The gamma scalping strategy is an advanced trading technique. The term Gamma is a Greek terminology that defines the change in an option’s delta in comparison to the price of the underlying asset. The delta is also known as the hedge ratio, which describes the ratio of change of the price of an underlying asset in comparison to the actual price of the option.
The Gamma Scalping Strategy
For instance, if the delta of an option is 0.90, what this means is that every time the price of an underlying asset changes by $1, the option’s price will change by $0.90. As such, if the gamma of an option is 0.30, the option will therefore change by 0.30 alongside the change in the price of the asset.
The delta ratio of an option becomes bigger and bigger as the option moves further into the money. The opposite is true—the further away the option moves away out of the money, the smaller the delta ratio becomes. The delta ratio is never constant as it fluctuates alongside the ups and downs of the price of the underlying asset. Monitoring the fluctuations of the delta and in turn the option’s gamma, can impact on your profit potential.
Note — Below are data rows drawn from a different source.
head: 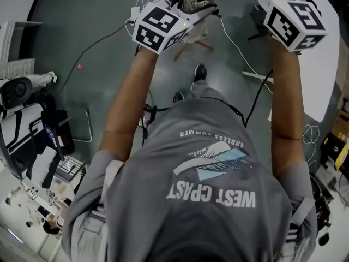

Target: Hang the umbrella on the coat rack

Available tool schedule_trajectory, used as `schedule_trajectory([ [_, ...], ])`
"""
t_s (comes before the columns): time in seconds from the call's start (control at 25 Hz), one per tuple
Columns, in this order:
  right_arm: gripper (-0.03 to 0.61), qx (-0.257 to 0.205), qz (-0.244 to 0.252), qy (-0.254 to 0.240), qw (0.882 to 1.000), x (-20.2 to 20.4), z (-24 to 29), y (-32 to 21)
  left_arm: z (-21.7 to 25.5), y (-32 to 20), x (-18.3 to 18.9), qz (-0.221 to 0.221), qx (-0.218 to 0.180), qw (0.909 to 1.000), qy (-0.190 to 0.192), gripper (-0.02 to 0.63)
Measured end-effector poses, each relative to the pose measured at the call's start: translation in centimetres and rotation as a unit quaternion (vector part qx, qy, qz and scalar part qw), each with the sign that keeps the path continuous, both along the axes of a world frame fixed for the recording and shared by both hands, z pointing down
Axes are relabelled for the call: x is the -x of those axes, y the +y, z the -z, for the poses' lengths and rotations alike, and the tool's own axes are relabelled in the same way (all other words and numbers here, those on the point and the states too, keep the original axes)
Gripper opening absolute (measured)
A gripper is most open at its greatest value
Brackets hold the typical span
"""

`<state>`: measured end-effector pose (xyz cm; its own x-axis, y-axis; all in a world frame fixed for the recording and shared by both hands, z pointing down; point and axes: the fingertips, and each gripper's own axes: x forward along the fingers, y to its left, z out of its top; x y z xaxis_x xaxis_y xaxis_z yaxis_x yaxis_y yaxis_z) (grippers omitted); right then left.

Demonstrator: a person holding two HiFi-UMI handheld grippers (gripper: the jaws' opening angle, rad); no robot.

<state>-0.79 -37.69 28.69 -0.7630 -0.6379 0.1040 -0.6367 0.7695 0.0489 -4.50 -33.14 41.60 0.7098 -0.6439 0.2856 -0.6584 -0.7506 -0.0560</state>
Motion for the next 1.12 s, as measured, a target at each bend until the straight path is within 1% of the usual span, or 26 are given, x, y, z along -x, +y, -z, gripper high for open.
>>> schedule_trajectory([
  [0.24,0.034,-0.002,-0.017,0.009,1.000,0.1,-0.2,1.4,1.4,1.4,3.1,0.009,-0.040,0.9991,-0.013,0.307],
  [0.32,0.034,-0.004,-0.026,0.009,1.000,0.0,-0.1,1.9,2.3,2.1,4.4,0.015,-0.058,0.9980,-0.023,0.304],
  [0.4,0.034,-0.008,-0.038,0.004,0.999,-0.6,0.5,2.7,3.5,2.9,5.7,0.024,-0.079,0.9960,-0.036,0.287],
  [0.56,0.034,-0.019,-0.062,-0.014,0.998,-2.2,1.9,5.2,7.1,5.6,8.9,0.049,-0.132,0.9892,-0.041,0.214],
  [0.68,0.034,-0.025,-0.069,-0.037,0.997,-3.2,3.2,8.0,9.9,8.4,11.3,0.076,-0.167,0.9821,-0.042,0.121],
  [0.76,0.034,-0.023,-0.059,-0.053,0.997,-3.6,3.8,10.4,11.7,10.8,12.8,0.101,-0.182,0.9776,-0.034,0.068],
  [0.84,0.034,-0.017,-0.049,-0.059,0.997,-3.8,3.9,12.9,13.7,13.3,14.0,0.110,-0.197,0.9741,-0.013,0.029],
  [0.92,0.034,-0.005,-0.041,-0.061,0.997,-3.9,3.9,15.6,15.5,15.6,15.1,0.114,-0.208,0.9714,0.012,0.021],
  [1.0,0.034,0.004,-0.031,-0.055,0.998,-3.7,3.5,18.4,17.0,17.7,16.1,0.118,-0.208,0.9702,0.037,0.018],
  [1.12,0.028,0.017,-0.016,-0.027,0.999,-3.2,2.5,22.2,18.1,20.8,17.0,0.122,-0.212,0.9679,0.058,0.018],
])
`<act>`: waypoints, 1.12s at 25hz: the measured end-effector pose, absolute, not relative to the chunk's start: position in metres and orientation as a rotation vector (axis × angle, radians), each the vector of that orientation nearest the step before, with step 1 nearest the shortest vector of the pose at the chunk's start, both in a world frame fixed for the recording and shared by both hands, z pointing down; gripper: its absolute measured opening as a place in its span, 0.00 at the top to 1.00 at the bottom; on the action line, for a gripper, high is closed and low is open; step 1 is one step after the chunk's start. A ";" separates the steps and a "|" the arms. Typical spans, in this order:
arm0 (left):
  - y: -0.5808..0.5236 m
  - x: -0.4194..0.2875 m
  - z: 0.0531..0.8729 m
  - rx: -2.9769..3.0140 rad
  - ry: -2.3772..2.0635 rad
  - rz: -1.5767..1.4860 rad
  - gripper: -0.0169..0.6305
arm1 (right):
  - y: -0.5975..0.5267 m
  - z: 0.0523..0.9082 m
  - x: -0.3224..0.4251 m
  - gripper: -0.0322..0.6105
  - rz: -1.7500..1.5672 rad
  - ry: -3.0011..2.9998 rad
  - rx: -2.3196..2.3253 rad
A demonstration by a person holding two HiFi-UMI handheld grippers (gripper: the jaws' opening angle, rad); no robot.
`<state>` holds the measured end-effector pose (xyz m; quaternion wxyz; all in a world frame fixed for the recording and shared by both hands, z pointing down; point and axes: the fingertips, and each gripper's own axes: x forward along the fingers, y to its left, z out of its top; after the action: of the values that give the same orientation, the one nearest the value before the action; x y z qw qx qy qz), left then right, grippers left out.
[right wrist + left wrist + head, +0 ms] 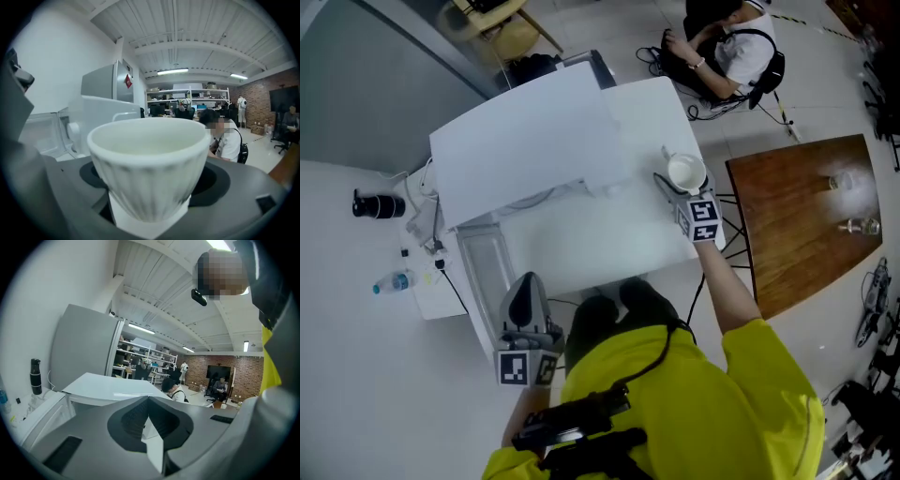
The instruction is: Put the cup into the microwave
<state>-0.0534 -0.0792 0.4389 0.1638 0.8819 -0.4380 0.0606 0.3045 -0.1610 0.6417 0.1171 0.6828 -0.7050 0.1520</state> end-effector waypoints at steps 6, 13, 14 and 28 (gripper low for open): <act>-0.071 -0.104 0.414 2.531 -1.257 0.103 0.97 | -0.086 0.579 0.220 0.19 0.468 -2.129 1.942; -0.058 -0.170 0.398 2.501 -1.310 0.034 0.97 | -0.085 0.551 0.080 0.19 0.458 -2.313 1.723; -0.056 -0.181 0.397 2.488 -1.325 0.032 0.97 | -0.094 0.553 0.059 0.19 0.453 -2.340 1.683; -0.035 -0.274 0.418 2.373 -1.547 0.028 0.97 | -0.261 0.659 -0.119 0.20 0.334 -2.432 1.392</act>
<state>-0.2738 -0.0346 0.4176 0.1538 0.8277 -0.5395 0.0099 -0.1194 -0.2605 0.6586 0.1592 0.4870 -0.8508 0.1169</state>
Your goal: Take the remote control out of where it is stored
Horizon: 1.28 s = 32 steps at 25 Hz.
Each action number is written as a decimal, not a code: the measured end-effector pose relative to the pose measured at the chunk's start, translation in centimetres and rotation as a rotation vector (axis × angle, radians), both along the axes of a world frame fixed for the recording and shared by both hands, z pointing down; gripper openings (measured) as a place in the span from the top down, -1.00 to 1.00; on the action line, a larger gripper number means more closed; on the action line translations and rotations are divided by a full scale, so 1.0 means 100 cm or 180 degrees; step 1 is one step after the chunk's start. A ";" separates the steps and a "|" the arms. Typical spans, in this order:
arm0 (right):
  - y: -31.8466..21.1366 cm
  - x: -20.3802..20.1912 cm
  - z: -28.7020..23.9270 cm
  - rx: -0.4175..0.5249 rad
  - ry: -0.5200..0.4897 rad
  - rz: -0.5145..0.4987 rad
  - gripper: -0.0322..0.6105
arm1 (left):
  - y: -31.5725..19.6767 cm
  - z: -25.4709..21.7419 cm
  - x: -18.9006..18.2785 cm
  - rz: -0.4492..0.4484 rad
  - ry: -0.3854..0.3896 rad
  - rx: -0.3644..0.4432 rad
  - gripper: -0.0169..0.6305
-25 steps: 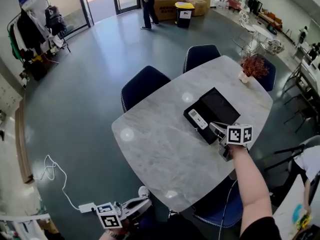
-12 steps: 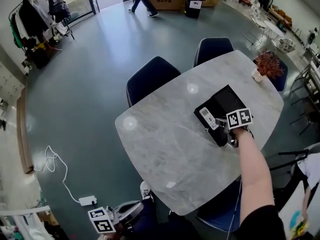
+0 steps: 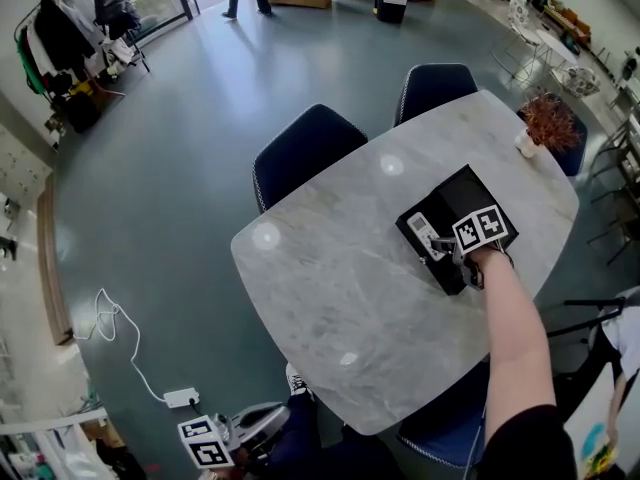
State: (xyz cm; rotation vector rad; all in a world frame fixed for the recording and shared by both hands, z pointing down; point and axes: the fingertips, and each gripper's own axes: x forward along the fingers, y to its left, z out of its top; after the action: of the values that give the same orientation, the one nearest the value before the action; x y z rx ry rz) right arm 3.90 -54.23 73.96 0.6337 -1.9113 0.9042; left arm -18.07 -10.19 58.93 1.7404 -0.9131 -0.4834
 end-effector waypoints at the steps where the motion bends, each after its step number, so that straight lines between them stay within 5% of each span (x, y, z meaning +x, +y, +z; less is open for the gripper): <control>1: 0.001 -0.001 0.001 -0.0031 -0.0008 -0.0021 0.37 | 0.000 0.001 -0.001 -0.0006 0.0000 -0.0011 0.93; 15: 0.005 -0.009 0.020 -0.0036 0.0209 -0.0420 0.33 | -0.003 0.010 0.003 -0.0051 0.0030 -0.0098 0.93; 22: 0.013 -0.024 0.017 0.0386 0.0514 -0.1031 0.53 | -0.007 0.007 0.005 -0.0012 0.0017 -0.0083 0.93; 32: 0.013 -0.021 0.022 0.0314 0.0338 -0.0687 0.54 | -0.002 0.004 0.005 -0.0024 -0.0031 -0.0065 0.93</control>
State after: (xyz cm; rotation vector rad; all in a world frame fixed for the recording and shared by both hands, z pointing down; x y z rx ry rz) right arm 1.77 -52.98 76.15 0.5108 -1.8948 0.6312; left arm -17.53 -10.44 59.37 1.7226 -0.9286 -0.4694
Gamma Scalping Strategy in Binary Options Trading
In financial trading, when the volatility of the underlying asset is more than its actual price, a trader would improve their bottom line by opening an option position then moving this position into the spot market to leverage the long gamma position. The gamma strategy therefore entails making profits by adjusting the delta of an option by taking a long gamma position when the markets are volatile.
Recall that the delta of an option increases alongside the increase in the price of an underlying asset. In such a scenario, a trader would gain a long delta position due to the increase of the price of the underlying asset, if he had taken a long option position. It wouldn’t really matter if you took a long call or put option position because the option’s delta will increase alongside an increase of the price of the underlying asset.
To maintain a stable position in the market, a trader would need to buy put options. This would simply add to his present positions. Alternatively, the trader can minimize his risk exposure simply by selling call options, regardless of whether there are long or short deltas.
The primary reason why the gamma scalping strategy is effective in profitably trading binary options is that it eliminates the option’s theta and Vega. The theta is a measure of the changes in the price of an option over a given period of time. On the other hand, the binary option Vega is the measure of the change in the price of an option in relation to the implied market volatility. This trading strategy is significantly affected by the value of an option and the market volatility. Using it therefore protects your trade against potential theta and Vega fluctuations.
However, it is worthwhile noting that you would have to be very patient before scalping. In the process of waiting, there is a high possibility of the option losing value if the price of the asset declines over time. But, at the end of the day the gamma scalping strategy does require a trader to wait it out, so to speak, until the market conditions are fitting.